0% net margin versus -2060. 7% for Archer Aviation Inc. — meaning it keeps 0. 0% of every revenue dollar as bottom-line profit. Operating margin tells a similar story: CHPG leads at 0. 0% versus -2431. 0% for ACHR. At the gross margin level — before operating expenses — CHPG leads at 0. 0%, reflecting greater pricing power or product mix advantage. Stronger margins indicate durable pricing power, lower cost of revenue, or higher mix of software/services. They are one of the clearest signs of business quality.
06Which pays a better dividend — CHPG or ACHR or JOBY or EVEX?
None of the stocks in this comparison currently pay a material dividend.
All are effectively zero-yield and should be held for capital appreciation rather than income.
07Is CHPG or ACHR or JOBY or EVEX better for a retirement portfolio?

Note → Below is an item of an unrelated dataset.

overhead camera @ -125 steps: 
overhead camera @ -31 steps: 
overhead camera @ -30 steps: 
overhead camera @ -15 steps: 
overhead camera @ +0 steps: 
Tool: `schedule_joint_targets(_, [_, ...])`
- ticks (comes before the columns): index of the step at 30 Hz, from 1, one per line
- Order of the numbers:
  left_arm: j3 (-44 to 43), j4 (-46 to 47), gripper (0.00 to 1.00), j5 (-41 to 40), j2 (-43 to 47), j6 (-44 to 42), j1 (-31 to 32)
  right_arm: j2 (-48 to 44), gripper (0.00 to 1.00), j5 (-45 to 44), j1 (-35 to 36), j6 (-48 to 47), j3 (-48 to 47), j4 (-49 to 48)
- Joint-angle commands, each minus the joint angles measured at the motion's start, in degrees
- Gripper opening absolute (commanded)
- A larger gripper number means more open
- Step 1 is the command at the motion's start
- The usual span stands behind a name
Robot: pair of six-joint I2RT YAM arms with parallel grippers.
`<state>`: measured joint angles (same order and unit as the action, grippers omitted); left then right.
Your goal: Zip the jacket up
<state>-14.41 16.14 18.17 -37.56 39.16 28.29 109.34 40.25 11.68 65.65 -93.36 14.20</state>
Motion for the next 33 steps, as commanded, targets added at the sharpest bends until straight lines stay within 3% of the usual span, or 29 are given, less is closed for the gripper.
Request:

For long-horizon retirement investors, ChampionsGate Acquisition Corporation Class A Ordinary Share (CHPG) is the stronger choice — it scores higher on the combination of lower volatility, dividend reliability, and long-term compounding (low volatility (β 0.
02)). Eve Holding, Inc. (EVEX) carries a higher beta of 2. 35 — meaning larger drawdowns in market downturns, which matters significantly when you cannot wait years for a recovery. Both have compounded well over 10 years (CHPG: +3. 5%, EVEX: -68. 6%), confirming both are viable long-term holds — but the lower-volatility option typically results in less emotional selling during corrections. Retirement portfolios generally favour predictability over maximum returns. Consult a financial advisor before making allocation decisions.
08What are the main differences between CHPG and ACHR and JOBY and EVEX?
These companies operate in different sectors (CHPG (Financial Services) and ACHR (Industrials) and JOBY (Industrials) and EVEX (Industrials)), which means they face different economic cycles, regulatory environments, and macro sensitivities — making direct comparison nuanced.
In terms of investment character: CHPG is a small-cap quality compounder stock; ACHR is a small-cap quality compounder stock; JOBY is a small-cap high-growth stock; EVEX is a small-cap quality compounder stock. These fundamental differences mean investors should not choose between them on a single metric — the "better stock" depends entirely on which of these characteristics aligns with your investment strategy.